Die portugiesische Region “Beira Interior“ ist eher eine Einöde, in der selbst ein Bewohner sagen, dass dies das Ende der Welt ist. Doch alle zwei Jahre steigt genau in dieser verlassenen Region das „Boom-Festival“ - eine der wichtigsten Trance-Musik-Veranstaltungen der Welt.
Es gibt vier Tanzflächen auf dem überaus großen Areal. Daneben auch Restaurants, Bars und sogar an eine Betreuung für Kinder ist gedacht. Neben der Musik gibt es hier Farben sprühende Skulpturen und Installationen - ein absolut buntes Bild wohin man auch schaut. Aus mehr als 60 Ländern kommen die Besucher und die Künstler in das trockene, staubige und brütend heiße Beira. Viele von ihnen trifft man in Birkenstock-Sandalen und barfuß an, noch mehr von ihnen haben Rastamähnen, Aladinhosen, Batik und ab zu auch mal kunterbunte Körperbemalungen. Ohne Zweifel ist dies eines der buntesten Festivals der Welt, von dem aber die wenigsten wissen.
Denn nirgendwo sieht man Werbung von Handy-, Fast-Food- oder Getränkefirmen zu sehen.
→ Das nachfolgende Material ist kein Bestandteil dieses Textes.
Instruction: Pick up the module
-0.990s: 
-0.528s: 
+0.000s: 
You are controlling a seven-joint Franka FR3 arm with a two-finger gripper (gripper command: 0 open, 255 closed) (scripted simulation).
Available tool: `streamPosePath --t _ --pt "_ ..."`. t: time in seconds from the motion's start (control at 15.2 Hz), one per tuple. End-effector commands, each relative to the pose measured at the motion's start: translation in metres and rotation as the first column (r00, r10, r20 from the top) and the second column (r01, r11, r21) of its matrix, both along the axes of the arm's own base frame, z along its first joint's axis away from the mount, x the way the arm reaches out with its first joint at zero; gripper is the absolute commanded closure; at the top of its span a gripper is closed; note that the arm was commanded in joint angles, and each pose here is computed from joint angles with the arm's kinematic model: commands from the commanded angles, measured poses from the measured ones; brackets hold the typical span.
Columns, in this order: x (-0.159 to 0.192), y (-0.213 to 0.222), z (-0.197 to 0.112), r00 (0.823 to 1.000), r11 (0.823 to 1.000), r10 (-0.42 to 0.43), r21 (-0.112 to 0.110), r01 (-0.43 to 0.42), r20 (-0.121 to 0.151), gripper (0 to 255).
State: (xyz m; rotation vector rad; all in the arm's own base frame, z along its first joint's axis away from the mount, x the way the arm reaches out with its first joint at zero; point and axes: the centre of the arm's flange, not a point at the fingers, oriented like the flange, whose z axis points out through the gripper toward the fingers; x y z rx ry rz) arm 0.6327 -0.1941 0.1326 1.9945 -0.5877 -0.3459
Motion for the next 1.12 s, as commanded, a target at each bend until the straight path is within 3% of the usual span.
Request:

Das Motto der Organisatoren lautet „Unabhängigkeit ja, Marketing nein“. Das ist auch gar nicht erforderlich, denn der Kartenverkauf und sowie die Einnahmen der Gastronomie bringen genug Geld ein. Die Kosten sind gedeckt und so will und muss die Organisationsfirma „Good Mood“ keine Werbung machen. Das Festival soll auch keine „überlaufene Mainstream-Veranstaltung“, so behaupten es die medienscheuen Partner. Aus diesem Grunde hat man die Teilnehmerzahl des Events auch auf 26.000. Allerdings gibt die Polizei an, dass zum diesjährigen Boom 50.000 Besucher gekommen sind. Unter ihnen auch viele „Alt-Hippies“, die schon auf mehr als 60 Frühlinge zurückblicken. Unter den Besuchern waren aber auch viele Familien mit Kleinkindern zu finden.